Data records
════════════════
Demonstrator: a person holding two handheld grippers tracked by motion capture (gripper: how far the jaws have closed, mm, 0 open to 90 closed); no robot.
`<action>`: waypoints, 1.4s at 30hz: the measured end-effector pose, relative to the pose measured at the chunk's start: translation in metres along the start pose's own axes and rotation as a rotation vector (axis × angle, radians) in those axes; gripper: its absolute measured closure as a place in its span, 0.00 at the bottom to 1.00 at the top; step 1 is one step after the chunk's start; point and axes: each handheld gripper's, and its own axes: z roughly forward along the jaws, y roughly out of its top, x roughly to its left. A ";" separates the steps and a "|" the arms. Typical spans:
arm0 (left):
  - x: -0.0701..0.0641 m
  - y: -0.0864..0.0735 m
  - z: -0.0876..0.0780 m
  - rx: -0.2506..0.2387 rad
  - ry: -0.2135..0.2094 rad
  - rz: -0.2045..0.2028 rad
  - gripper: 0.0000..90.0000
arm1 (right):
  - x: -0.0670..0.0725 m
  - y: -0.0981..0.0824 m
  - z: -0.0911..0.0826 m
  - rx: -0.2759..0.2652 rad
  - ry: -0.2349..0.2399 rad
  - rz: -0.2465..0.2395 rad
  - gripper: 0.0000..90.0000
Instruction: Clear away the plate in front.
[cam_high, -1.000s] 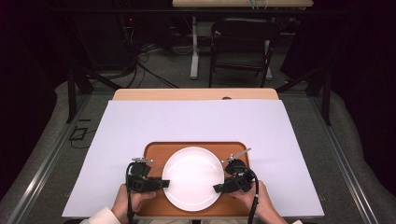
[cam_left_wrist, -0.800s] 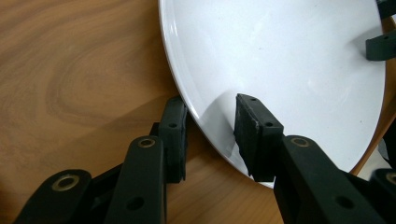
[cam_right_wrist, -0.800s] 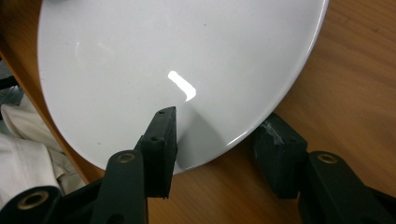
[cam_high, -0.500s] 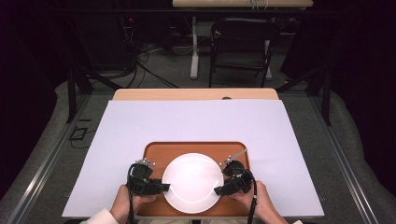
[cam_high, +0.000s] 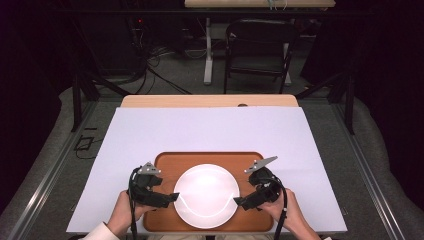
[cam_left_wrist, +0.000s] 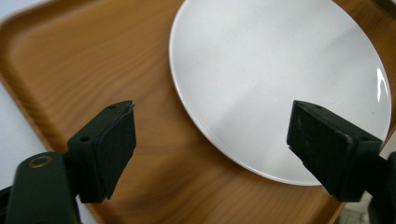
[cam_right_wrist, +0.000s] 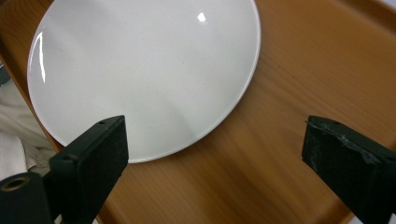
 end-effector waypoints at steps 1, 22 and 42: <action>0.001 0.001 -0.002 -0.004 0.005 0.001 0.17 | 0.000 0.000 -0.003 -0.005 -0.003 -0.001 0.06; 0.028 -0.009 -0.062 -0.191 0.067 0.056 0.09 | -0.029 -0.023 -0.074 -0.188 -0.130 0.004 0.00; 0.051 -0.057 -0.098 -0.257 0.192 -0.009 0.00 | -0.038 -0.081 -0.115 -0.338 -0.209 0.054 0.00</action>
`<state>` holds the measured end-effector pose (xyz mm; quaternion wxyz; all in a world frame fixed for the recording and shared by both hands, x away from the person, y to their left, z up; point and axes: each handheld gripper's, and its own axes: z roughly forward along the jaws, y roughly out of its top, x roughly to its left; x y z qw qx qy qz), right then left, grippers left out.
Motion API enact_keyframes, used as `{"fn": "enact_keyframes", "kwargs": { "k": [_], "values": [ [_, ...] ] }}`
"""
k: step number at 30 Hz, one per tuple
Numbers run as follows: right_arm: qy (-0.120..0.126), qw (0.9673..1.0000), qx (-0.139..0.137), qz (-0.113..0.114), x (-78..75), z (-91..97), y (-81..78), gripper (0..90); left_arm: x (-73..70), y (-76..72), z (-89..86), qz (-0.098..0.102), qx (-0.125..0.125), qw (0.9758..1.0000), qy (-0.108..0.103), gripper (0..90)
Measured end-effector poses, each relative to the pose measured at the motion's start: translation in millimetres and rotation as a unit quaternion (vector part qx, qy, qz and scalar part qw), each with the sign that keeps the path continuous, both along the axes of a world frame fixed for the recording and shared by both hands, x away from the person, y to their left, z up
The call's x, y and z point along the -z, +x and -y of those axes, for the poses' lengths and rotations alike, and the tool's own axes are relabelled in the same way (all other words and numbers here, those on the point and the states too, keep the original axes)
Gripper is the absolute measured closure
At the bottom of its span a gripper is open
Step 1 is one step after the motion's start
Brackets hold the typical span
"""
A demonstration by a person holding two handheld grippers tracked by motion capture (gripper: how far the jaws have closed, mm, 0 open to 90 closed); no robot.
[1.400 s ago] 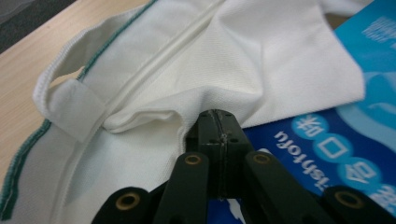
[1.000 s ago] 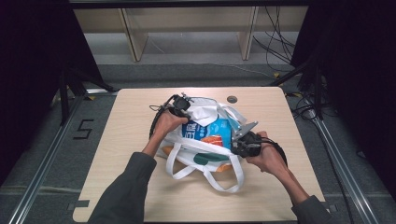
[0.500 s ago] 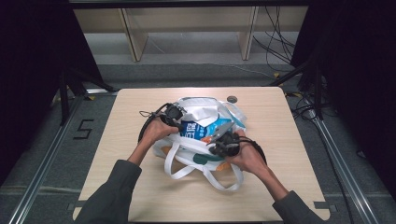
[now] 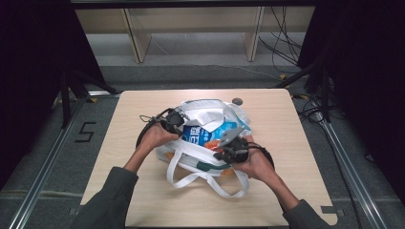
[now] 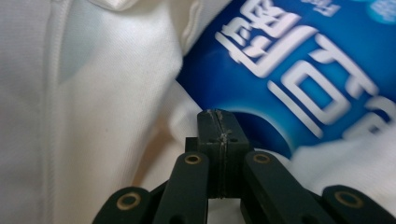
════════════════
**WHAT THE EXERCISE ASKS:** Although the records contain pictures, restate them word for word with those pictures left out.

**ANSWER BELOW:**
Demonstrator: a person holding two handheld grippers tracked by motion capture (gripper: how far the jaws have closed, mm, 0 open to 90 closed); no robot.
`<action>`: waypoints, 1.4s at 30hz: the measured end-effector pose, relative to the pose measured at the chunk's start: translation in metres along the start pose's own axes and rotation as a rotation vector (axis × angle, radians) in those axes; gripper: its absolute measured closure as a place in its span, 0.00 at the bottom to 1.00 at the top; step 1 is one step after the chunk's start; point and axes: each handheld gripper's, and its own axes: z roughly forward along the jaws, y roughly out of its top, x roughly to its left. A ";" separates the steps and a "|" the arms. Typical spans:
arm0 (left):
  - x: -0.0701..0.0641 m
  - y: -0.0864..0.0735 m
  - z: -0.0876..0.0780 m
  - rx: -0.2506..0.2387 rad
  - ry: -0.2135..0.2094 rad
  - rz: -0.2045..0.2028 rad
  - gripper: 0.0000..90.0000
arm1 (right):
  - x: -0.0670..0.0725 m
  - y: -0.0981..0.0824 m
  - z: -0.0911..0.0826 m
  - rx: -0.2759..0.2652 rad
  - ry: -0.2349..0.2399 rad
  - rz: -0.2465..0.2395 rad
  - gripper: 0.0000..90.0000
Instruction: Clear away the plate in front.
[cam_high, -1.000s] 
[cam_left_wrist, -0.800s] 
[cam_right_wrist, -0.800s] 
[cam_high, -0.500s] 
[cam_high, +0.000s] 
[cam_left_wrist, +0.000s] 
[cam_right_wrist, +0.000s] 
 end-effector waypoints at steps 1, 22 and 42: <action>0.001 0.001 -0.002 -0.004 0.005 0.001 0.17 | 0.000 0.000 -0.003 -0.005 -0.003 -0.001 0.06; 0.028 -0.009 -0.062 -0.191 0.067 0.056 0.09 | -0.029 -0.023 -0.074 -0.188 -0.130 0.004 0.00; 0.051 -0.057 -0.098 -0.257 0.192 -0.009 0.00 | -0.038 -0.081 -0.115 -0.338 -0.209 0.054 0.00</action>
`<state>` holds the measured end-effector pose (xyz mm; quaternion wxyz; all in a world frame fixed for the recording and shared by both hands, x away from the person, y to their left, z up; point and axes: each handheld gripper's, and its own axes: z roughly forward along the jaws, y roughly out of its top, x roughly to its left; x y z qw qx qy qz), right then left, grippers left out.
Motion API enact_keyframes, used as `{"fn": "enact_keyframes", "kwargs": { "k": [_], "values": [ [_, ...] ] }}`
"""
k: step number at 30 Hz, one per tuple
Numbers run as follows: right_arm: qy (-0.120..0.126), qw (0.9673..1.0000), qx (-0.139..0.137), qz (-0.113..0.114), x (-78..75), z (-91..97), y (-81..78), gripper (0..90); left_arm: x (-73..70), y (-76..72), z (-89..86), qz (-0.098..0.102), qx (-0.125..0.125), qw (0.9758..1.0000), qy (-0.108..0.103), gripper (0..90)
Measured end-effector poses, each relative to the pose measured at the motion's start: translation in millimetres and rotation as a unit quaternion (vector part qx, qy, qz and scalar part qw), each with the sign that keeps the path continuous, both along the axes of a world frame fixed for the recording and shared by both hands, x away from the person, y to their left, z up
The call's x, y and z point along the -z, +x and -y of those axes, for the poses' lengths and rotations alike, and the tool's own axes are relabelled in the same way (all other words and numbers here, those on the point and the states too, keep the original axes)
Gripper is the absolute measured closure
At the bottom of its span a gripper is open
Step 1 is one step after the motion's start
Brackets hold the typical span
"""
A demonstration by a person holding two handheld grippers tracked by motion capture (gripper: how far the jaws have closed, mm, 0 open to 90 closed); no robot.
[1.400 s ago] 
[1.000 s ago] 
[0.500 s ago] 
[now] 
[now] 

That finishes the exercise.